World through our eyes

Created: 2014.06.19 / Updated: 2014.09.09 08:50

Although Lithuania is a small country with a population of 3 million, Lithuanians are actively engaged in social, development, economic and cultural projects aimed at bringing change in the daily life of local communities all around the world.

Lithuanian priest and missionary Hermanas Šulcas arrived in Rwanda in 1978. Starting with just a tent, the industrious priest went on to build a youth centre that offered food, education and teaching of trades for young people in need. He also founded a nearby school that is now attended by around 400 pupils.

During the 1994 Rwandan genocide the homestead was destroyed and many children did not survive, but Šulcas returned to rebuild it. The Youth Center is now run by the local youth brought up by Šulcas, who is dividing his time between Rwanda and traveling the world in search of donors for his initiatives.
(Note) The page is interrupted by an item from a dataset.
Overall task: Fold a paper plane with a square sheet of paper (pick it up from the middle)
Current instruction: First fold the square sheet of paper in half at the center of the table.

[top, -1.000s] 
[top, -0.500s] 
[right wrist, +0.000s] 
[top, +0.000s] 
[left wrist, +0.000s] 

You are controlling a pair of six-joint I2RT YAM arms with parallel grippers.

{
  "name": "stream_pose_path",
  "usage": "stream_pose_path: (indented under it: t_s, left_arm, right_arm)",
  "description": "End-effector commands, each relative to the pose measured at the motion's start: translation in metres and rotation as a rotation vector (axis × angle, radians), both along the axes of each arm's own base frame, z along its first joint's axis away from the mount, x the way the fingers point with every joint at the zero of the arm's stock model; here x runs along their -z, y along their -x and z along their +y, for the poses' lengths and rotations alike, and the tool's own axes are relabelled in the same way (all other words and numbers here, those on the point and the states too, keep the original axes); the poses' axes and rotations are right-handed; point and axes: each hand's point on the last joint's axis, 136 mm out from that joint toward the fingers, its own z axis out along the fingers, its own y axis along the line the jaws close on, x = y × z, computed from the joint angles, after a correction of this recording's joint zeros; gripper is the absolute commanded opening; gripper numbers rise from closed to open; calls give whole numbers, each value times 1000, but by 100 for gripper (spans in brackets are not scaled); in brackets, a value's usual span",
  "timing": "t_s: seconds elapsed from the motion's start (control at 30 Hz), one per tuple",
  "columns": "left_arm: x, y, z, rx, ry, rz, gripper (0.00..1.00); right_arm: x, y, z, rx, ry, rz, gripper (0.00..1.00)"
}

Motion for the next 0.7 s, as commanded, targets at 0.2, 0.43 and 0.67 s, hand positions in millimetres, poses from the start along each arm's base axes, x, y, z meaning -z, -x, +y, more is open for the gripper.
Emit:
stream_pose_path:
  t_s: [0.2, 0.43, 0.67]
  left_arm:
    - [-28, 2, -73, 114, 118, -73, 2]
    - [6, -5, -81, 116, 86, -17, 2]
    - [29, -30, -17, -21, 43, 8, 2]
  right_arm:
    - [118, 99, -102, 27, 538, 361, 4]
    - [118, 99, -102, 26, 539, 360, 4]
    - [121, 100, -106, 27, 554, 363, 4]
He has also opened a shelter for children, who need care and attention in Lithuania.

Mr. Šulcas was awarded the Cross of Commander of the Order of the Lithuanian Grand Duke Gediminas in 2008.

More information on his charity and support fund in Lithuania.

In 2012 six runners from Lithuania created a team with one objective in mind - to run the first ever Sierra Leone Marathon on 9 June 2012 in Sierra Leone, in support of the charity Street Child.  Since then, “Running for Change” has been raising funds for the construction and maintenance of a school in rural Sierra Leone. By the end of 2013 the runners had reached the initial target of raising Euro 25,000. The money is sufficient to fund the construction, for the first time, of permanent concrete foundations, a stable wooden structure and a metal roof. The school will also be re-equipped with new furniture, books, paper and pens for the students and teachers. In addition, the donations will go to support the training of two teachers. Finally, the funds will cover the running costs of the school for the next 3 years.

More information can be found here.

Jūratė de Prins, expert in African zoology and entomology at the Royal Museum for Central Africa in Belgium, was at the helm of a team in Tanzania that began collecting moths,  creating a reference collection and disseminating information on the damage they might cause to crops. The members of the expedition have collected approximately 1,500 specimens in the areas of Morogoro and Udzungwa National Park, including new species, identifying the plants they attack and the damage they cause.

In 2010, as part of a cooperation programme in partnership with the Sokoine Agricultural University in Tanzania, Jūratė de Prins contributed to developing a theoretical and practical training course on the diversity of lepidoptera moths. The course is specific and meant for on-site expert training. Currently, no information in the form of leaflets or posters is available on harmful African species and one of the objectives of Tanzanian partners is to prepare this material for dissemination.

Dr. Birutė Mary Galdikas has set up a camp in Indonesia and began documenting the behavior of the wild orangutans. Her work brought a widespread international attention to these creatures. Dr. Galdikas has studied orangutans longer than any other person in human history and has worked ceaselessly to save these reclusive creatures and their habitat by bringing their plight to the attention of the world. Dr. Galdikas, whose parents emigrated to Canada from Lithuania as wartime refugees, is now recognized by many as the leading authority on orangutans. The work that Dr. Galdikas started in 1971 is now among the lengthiest continuous studies of a mammal species ever conducted.

While campaigning actively on behalf of primate conservation, Dr. Galdikas continues her field research in one of the world’s few remaining wild places, Tanjung Puting National Park in Indonesian Borneo.
She has written several books, including a memoir entitled Reflections of Eden and featured in an IMAX documentary "Born to be Wild".

Visit Birute’s foundation, blog or connect with her by Twitter!

Since 2007, Daiva and Aleksas Luchtanas, a family of Lithuanian archeologists, have conducted the first ever archeological excavation in Ghor province, Afghanistan. A number of search and registration expeditions revealed remains of ancient settlements and buildings, an ancient town Koshke Bohar, a Buddhist monastery Vozguna Sange Bar, remains of Buddhist fortresses, Chalcolithic and Iron Age rock paintings by ancient inhabitants near the Qal'a-i-Malek Antaṟ Castle, a mythological and sacred place - the tomb of the legendary ruler Zahok, described by the ancient poem "Chach Nama". These finds cover an extensive chronological timeline - from the Chalcolithic (the 5th -3th millennium BC) to the era of Islam (the 13th century AD).

Aleksas Luchtanas admits that the fundamental question for the team has always been: "Does local population consider this activity useful and acceptable?". It seems like the answer has always been “yes”. Local religious leaders - mullahs - and local population appreciated the activity of Lithuanian archaeologists. Willingness to help, as well as invitations for tea and dinner, have always been sincere and genuine. Currently the local personnel carries on collecting information about new archeological findings and sending it to the Cultural Monument Protection Department in Kabul.